Dr. Bob: My infant daughter is having problems getting to sleep. We have “survived” colic (she grew out of it) but now she sleeps with me. Is that ok? Somebody told me that I shouldn’t do that, but I need to get my sleep.
Answer: Your question highlights multiple issues about infant sleeping. I can understand your dilemma about comforting your infant and the need for your own sleep, especially if your infant had colic and now it is subsiding. But there are several very important things to be emphasized.
- It is not safe for infants to sleep with adults. I have seen several tragic outcomes where parents have inadvertently suffocated their infant during sleep. There really are no safeguards to avoid this. It might seem safe, and you might feel confident that you would never have a bad outcome. But please do not take that chance. Your infant needs to sleep in her own crib.
- Your daughter should sleep on her back. The risk of sudden infant death has plummeted since the recommendations for infants to sleep on their backs has been released. In my career, this has been one of the most dramatic preventive measures that I have seen. Please, make sure that she sleeps on her back.
- Make sure that there is nothing other than the mattress with a sheet in the crib. There should not be any pillows, blankets, toys or stuffed animals. These items have caused suffocation and should not be used.
Now let me address your concern about your sleeping. You are right to be concerned about your own health. You must stay healthy to care for your children and for own well-being. While you might think that co-sleeping will be the solution to a problem, it will create a more difficult problem to correct in the months ahead. It is very important to think through what options you might have available. Can I place the crib next to my bed for the short-term? Can the parents take turns being with the fussy infant? A few difficult nights are certainly worth avoiding the risk of infant death.

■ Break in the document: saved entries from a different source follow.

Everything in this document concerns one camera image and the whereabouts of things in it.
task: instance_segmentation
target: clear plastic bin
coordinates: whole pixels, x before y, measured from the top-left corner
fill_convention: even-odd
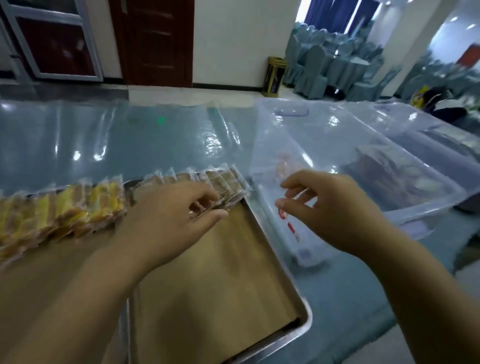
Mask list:
[[[460,187],[480,192],[480,139],[403,103],[342,103],[341,107],[384,134]]]
[[[259,122],[250,171],[254,186],[285,245],[304,267],[331,258],[335,250],[274,206],[285,192],[280,182],[297,170],[350,175],[389,220],[413,236],[425,235],[427,217],[466,196],[451,179],[340,106],[280,99],[256,103]]]

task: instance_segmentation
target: blue curtain
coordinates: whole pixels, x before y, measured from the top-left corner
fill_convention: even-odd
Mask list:
[[[330,33],[345,32],[350,18],[357,7],[357,3],[358,0],[335,0],[330,9],[328,26],[325,28]]]
[[[360,27],[368,24],[368,22],[372,20],[373,16],[375,15],[379,5],[380,3],[375,0],[362,0],[357,14],[355,15],[355,18],[353,18],[353,23],[348,33],[351,35],[360,22],[362,23]]]
[[[326,28],[329,23],[332,3],[333,0],[312,0],[305,17],[305,23],[314,25],[317,29]]]

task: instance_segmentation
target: trash bin
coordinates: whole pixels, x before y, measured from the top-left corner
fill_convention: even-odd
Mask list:
[[[268,57],[268,68],[265,76],[262,95],[265,97],[278,97],[278,89],[282,84],[282,79],[288,62],[278,57]]]

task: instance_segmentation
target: hand
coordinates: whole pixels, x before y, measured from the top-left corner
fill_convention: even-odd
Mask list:
[[[281,185],[275,206],[295,216],[335,248],[359,256],[393,228],[379,207],[346,175],[301,170]],[[305,205],[317,197],[313,207]]]
[[[218,209],[191,220],[190,209],[198,207],[198,203],[209,208],[218,199],[213,187],[206,183],[159,186],[128,212],[116,232],[115,243],[146,274],[175,259],[228,216],[227,211]]]

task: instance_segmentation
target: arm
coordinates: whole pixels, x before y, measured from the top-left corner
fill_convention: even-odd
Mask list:
[[[209,207],[218,195],[207,184],[185,182],[159,187],[140,201],[112,242],[86,261],[4,363],[89,363],[92,357],[100,362],[120,310],[138,282],[228,215],[213,210],[191,221],[189,207],[196,200]]]
[[[381,282],[417,363],[480,361],[480,306],[348,176],[303,170],[276,205],[362,259]],[[306,202],[317,197],[313,207]]]

Dr. Bob: My 4-year-old daughter has started sleepwalking. This really scares us. What can I do to protect her?
Answer: Sleepwalking (also called somnambulism) is a real concern for parents. The problem implies that sleep is disordered and needs attention. Please meet with your pediatrician and explain the circumstances of her sleepwalking and look at possible ways to protect her. Some of those ways include
- using puppy gates at the door of the bedroom. Sometimes you actually need two since she could crawl over one gate.
- using puppy gates to make sure that she does not try to go downstairs while asleep.
- making sure that the doors are adequately locked and that she cannot go outside. I once had a patient that the parents found outside at night.
There are pediatric sleep specialists that can help with this problem. Their job is to try to understand why this is occurring. They will often do sleep studies (just like older adults have to detect sleep apnea). These studies can help sort out the causes. These specialists can also suggest ways to deal with the sleepwalking. I only saw a few cases in my career, but I understand why parents are so worried about sleepwalking. Get it checked out.